By then, my husband had joined me. We have a small little team. In Prudential, there were some leadership changes at the time. It was an aging brokerage. It didn’t have the technology and the forward-thinking. No one was sitting around talking about ideas and what was coming next. It felt like a change was appropriate. I was a founding member at the Keller Williams that I went to. That was exciting because we got to build something from the ground up and have some influence being on the ALC. We moved and grew our team there. It was a great experience and we’re super glad we did it.
Like many successful realtors, agents and entrepreneurs, you are going to do a lot more than just work for someone else. You’re going to open up your own brokerage and start your own marketing company.
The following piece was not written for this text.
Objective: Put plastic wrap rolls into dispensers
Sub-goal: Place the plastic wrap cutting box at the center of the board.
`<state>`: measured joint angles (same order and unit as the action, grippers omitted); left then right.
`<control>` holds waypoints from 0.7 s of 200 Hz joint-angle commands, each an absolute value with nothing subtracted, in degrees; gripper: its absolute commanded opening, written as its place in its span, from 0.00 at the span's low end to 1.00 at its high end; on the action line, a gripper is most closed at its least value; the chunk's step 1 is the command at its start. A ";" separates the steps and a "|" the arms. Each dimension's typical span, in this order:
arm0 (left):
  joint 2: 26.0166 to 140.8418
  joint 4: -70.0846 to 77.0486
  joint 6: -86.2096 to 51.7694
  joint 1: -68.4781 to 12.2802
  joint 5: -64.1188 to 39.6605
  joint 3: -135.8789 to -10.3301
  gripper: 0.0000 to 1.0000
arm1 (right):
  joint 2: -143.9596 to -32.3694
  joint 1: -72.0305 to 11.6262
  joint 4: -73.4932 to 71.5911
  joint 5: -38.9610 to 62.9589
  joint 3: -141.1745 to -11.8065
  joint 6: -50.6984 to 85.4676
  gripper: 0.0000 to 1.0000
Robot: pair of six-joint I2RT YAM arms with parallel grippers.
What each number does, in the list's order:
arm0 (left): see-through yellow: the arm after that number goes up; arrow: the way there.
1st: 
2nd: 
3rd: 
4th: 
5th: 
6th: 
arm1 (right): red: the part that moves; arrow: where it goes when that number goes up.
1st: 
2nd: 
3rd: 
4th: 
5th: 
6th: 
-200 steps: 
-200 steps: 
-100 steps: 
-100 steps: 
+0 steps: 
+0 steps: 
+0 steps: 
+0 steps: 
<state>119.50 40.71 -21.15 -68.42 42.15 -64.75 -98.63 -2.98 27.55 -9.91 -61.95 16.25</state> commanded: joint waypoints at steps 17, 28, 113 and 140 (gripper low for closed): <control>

Talk about making that leap of faith. It’s a little bit of a leap of faith because now you’re in charge of a lot more things and responsible for a lot more stuff.
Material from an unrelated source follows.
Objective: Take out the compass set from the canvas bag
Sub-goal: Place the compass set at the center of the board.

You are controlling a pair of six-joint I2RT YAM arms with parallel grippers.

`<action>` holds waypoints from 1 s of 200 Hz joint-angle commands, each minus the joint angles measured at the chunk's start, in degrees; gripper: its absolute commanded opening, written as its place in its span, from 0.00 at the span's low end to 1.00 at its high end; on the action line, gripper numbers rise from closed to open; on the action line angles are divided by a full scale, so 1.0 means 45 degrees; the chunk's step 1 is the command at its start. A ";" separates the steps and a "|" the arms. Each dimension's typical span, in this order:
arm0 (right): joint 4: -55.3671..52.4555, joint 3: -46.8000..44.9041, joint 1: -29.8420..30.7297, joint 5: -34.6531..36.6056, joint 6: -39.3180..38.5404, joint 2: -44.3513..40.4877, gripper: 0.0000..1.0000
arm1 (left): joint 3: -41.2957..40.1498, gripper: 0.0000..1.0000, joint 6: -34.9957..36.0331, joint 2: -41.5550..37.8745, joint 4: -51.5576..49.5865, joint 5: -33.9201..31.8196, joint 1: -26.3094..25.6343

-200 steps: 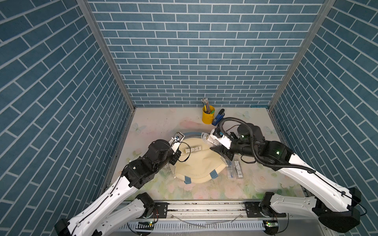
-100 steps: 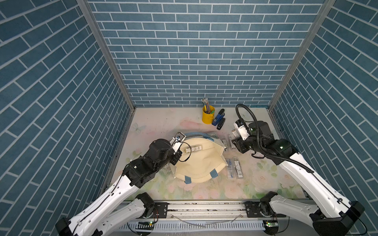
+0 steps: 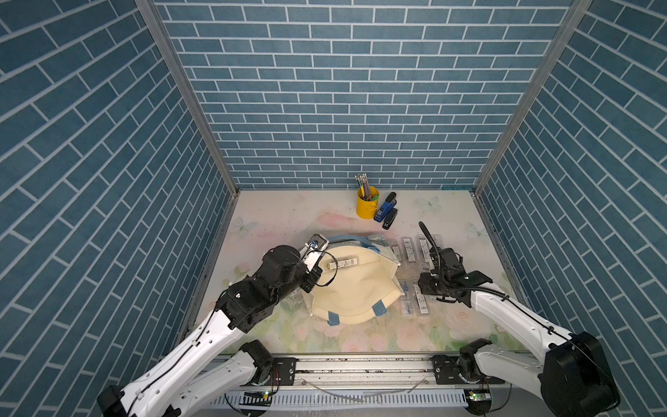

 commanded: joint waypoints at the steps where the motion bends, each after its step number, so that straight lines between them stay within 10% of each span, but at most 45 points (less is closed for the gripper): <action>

I got my broker’s license in 2016. It’s not because I ever thought of opening my own brokerage. It’s because I felt like it was the next step. It was like getting a Master’s in real estate. I already had the Bachelor’s. I was very successful and I thought, “I want to have that higher level of knowledge.” The other reason I did it was I remember leaving Prudential and feeling suffocated that I had to find somewhere else. I thought to myself that if that ever happens again, I don’t want to be forced into finding something else.
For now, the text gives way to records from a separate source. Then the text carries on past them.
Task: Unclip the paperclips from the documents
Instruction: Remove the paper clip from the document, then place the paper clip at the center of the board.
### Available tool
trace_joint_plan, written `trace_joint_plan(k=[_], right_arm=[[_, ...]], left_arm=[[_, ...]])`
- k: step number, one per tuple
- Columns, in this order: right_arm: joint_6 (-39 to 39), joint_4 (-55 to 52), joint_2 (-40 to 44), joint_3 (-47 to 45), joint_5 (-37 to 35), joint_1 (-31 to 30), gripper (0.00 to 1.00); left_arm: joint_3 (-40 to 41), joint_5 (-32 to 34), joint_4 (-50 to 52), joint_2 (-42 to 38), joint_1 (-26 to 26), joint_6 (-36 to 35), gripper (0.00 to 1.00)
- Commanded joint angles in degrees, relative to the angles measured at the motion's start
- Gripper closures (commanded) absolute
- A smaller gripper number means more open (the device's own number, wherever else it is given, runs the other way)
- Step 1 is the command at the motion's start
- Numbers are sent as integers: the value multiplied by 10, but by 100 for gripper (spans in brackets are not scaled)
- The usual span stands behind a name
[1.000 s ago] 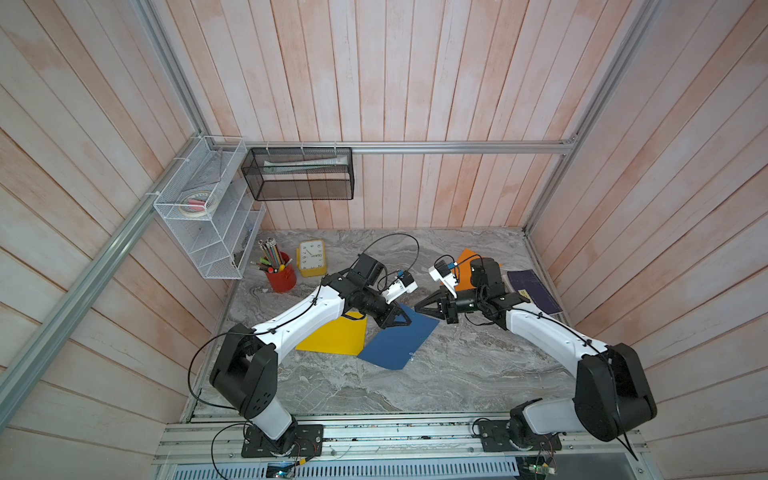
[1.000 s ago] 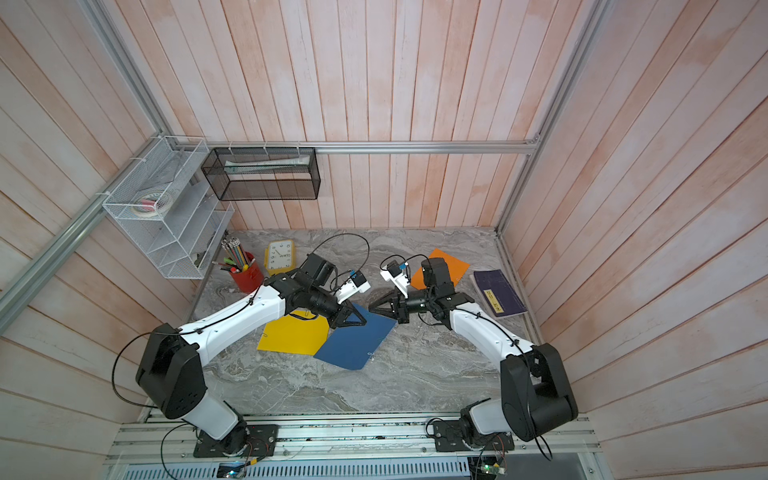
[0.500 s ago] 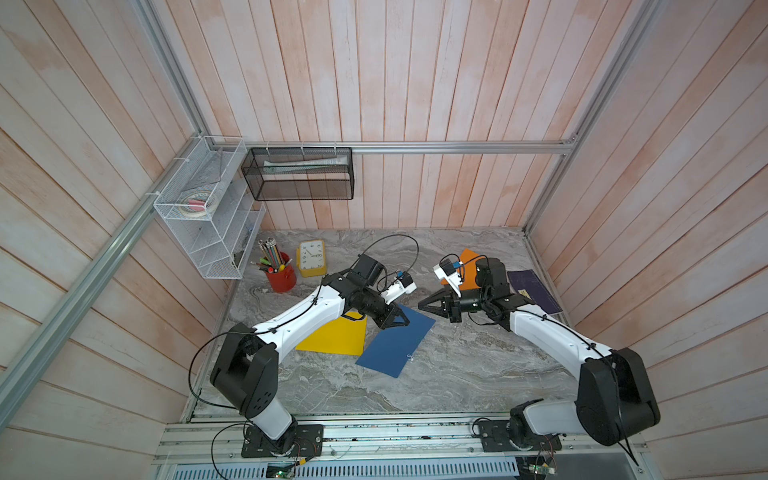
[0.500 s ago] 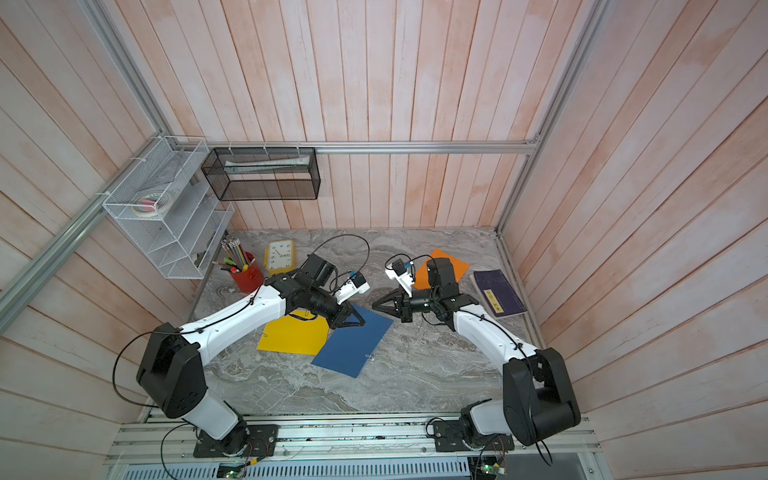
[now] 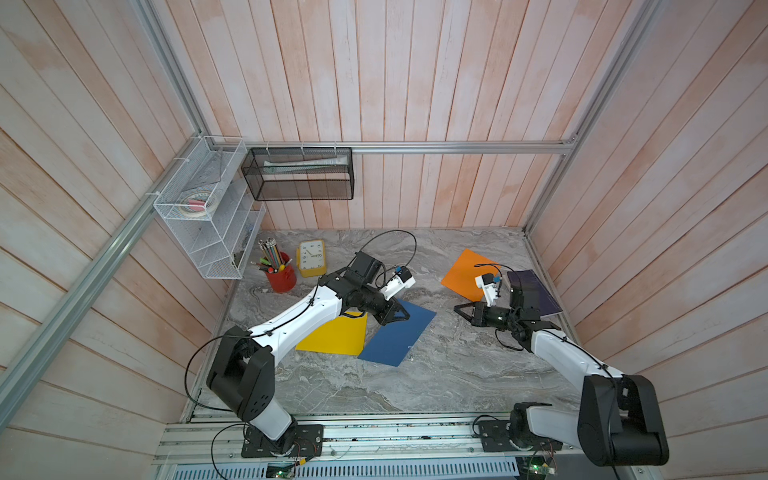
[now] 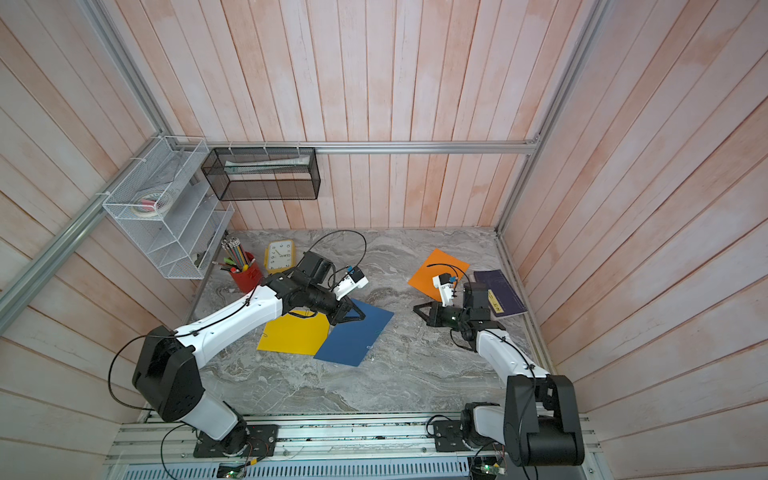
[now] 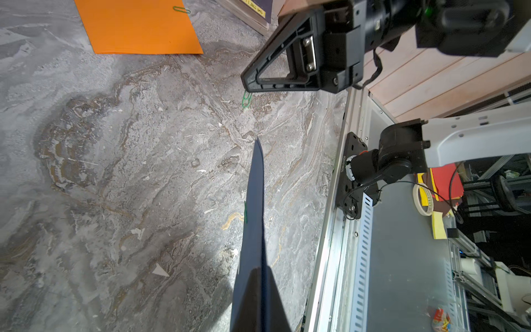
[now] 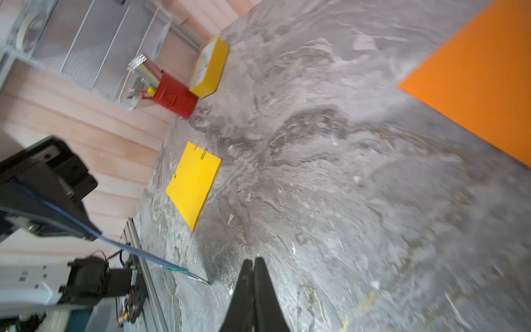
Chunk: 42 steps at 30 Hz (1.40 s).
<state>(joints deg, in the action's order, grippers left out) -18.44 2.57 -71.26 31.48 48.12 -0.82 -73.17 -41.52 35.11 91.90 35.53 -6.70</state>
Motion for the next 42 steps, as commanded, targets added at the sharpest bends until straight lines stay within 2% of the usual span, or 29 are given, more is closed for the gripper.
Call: trace_joint_plan(k=[1,5,14,22,29,35,42], right_arm=[[-54,-21,15,-31,-57,41,94],[-71,-39,15,-55,-94,87,96],[-70,-78,-26,-56,-153,141,96],[-61,-101,-44,-55,-193,144,93],[-61,-117,-52,-55,-222,144,85],[-61,-138,-44,-45,-243,144,66],[-46,-173,-9,-21,-251,131,60]], left_arm=[[10,11,-37,-20,-3,17,100],[14,16,-51,-24,-2,29,100],[21,20,-75,-31,-2,48,100],[23,14,-78,-30,-2,50,100],[21,12,-74,-30,-1,47,100],[28,14,-74,-36,-2,46,100],[33,13,-87,-41,-1,50,100]])
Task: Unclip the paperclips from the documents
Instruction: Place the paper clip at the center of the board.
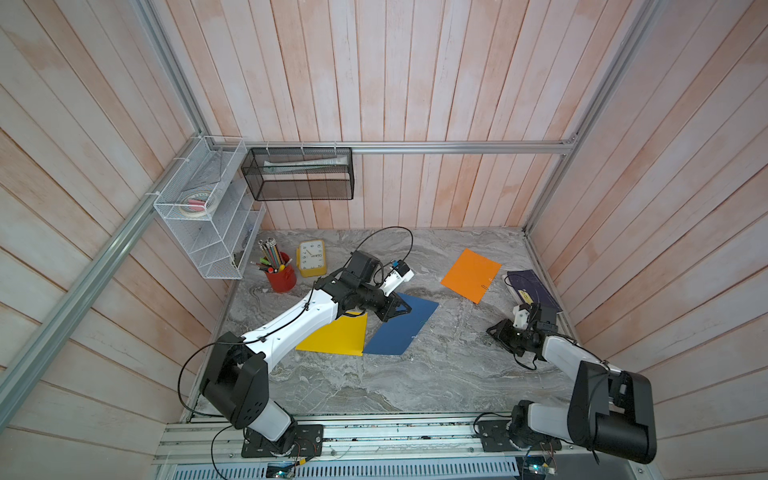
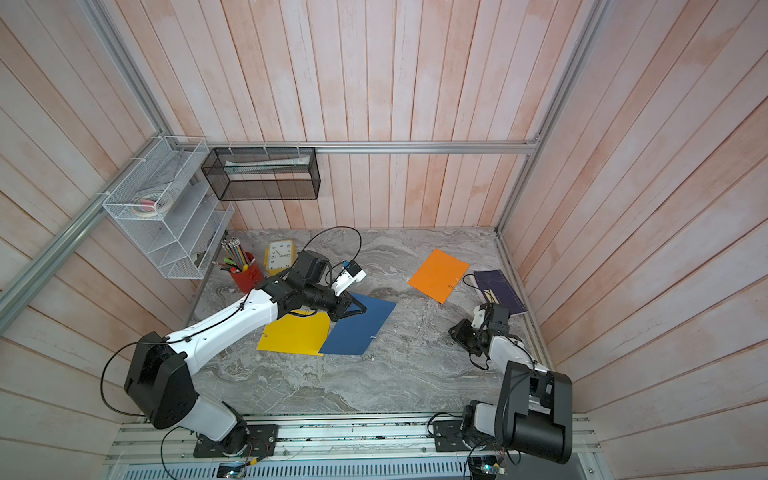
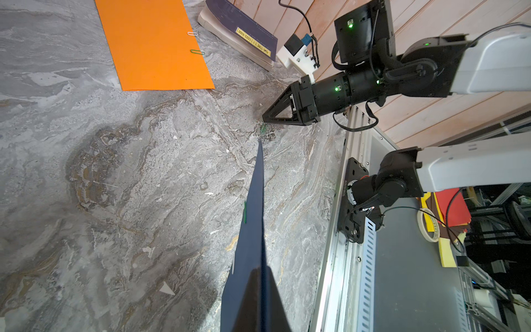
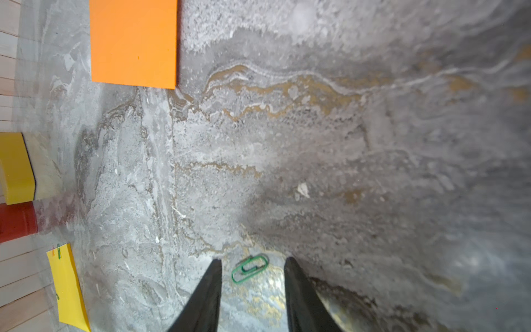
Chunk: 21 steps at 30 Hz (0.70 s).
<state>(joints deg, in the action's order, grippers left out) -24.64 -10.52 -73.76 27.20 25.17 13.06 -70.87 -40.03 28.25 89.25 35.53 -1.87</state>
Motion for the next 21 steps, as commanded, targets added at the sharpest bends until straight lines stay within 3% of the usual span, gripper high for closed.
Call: trace_joint_plan(k=[1,6,10,21], right_arm=[[21,-48,22,29,-20,-17,59],[41,-48,48,76,-26,-112,54],[58,9,66,96,22,-177,47],[88,243,131,39,222,-229,28]], left_arm=[[10,-4,-22,-14,-2,2,100],[12,-25,-53,-18,-8,8,100],[20,-47,-85,-25,-22,15,100],[31,-112,-111,-31,-48,5,100]])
That was my backup plan. I can always be on my own if I ever need to leave or if this company closes its doors. A culture shift happened. My team was unhappy and we were unhappy so we thought, “This is the time.” Having the confidence to do it is a big deal. It’s not easy opening your own brokerage, but we had the team and my husband’s support. We did it and never looked back since. It’s been a few years now and it’s the single best decision that we ever made.
I love the name Relately Marketing.
Relately is the marketing company. The real estate company is The RECollective.
What is Relately? What are you doing there?
I’m a relationship junkie. I’ve been, seen and built our business by relationship. I understand intrinsically the power of building a business by relationship, and it’s not just by referral. I don’t like the word referral. If you know me well, I use the word referral internally with people like you. When I talk to my clients, I don’t say the word referral. I use the words introduce and connect me. They are us.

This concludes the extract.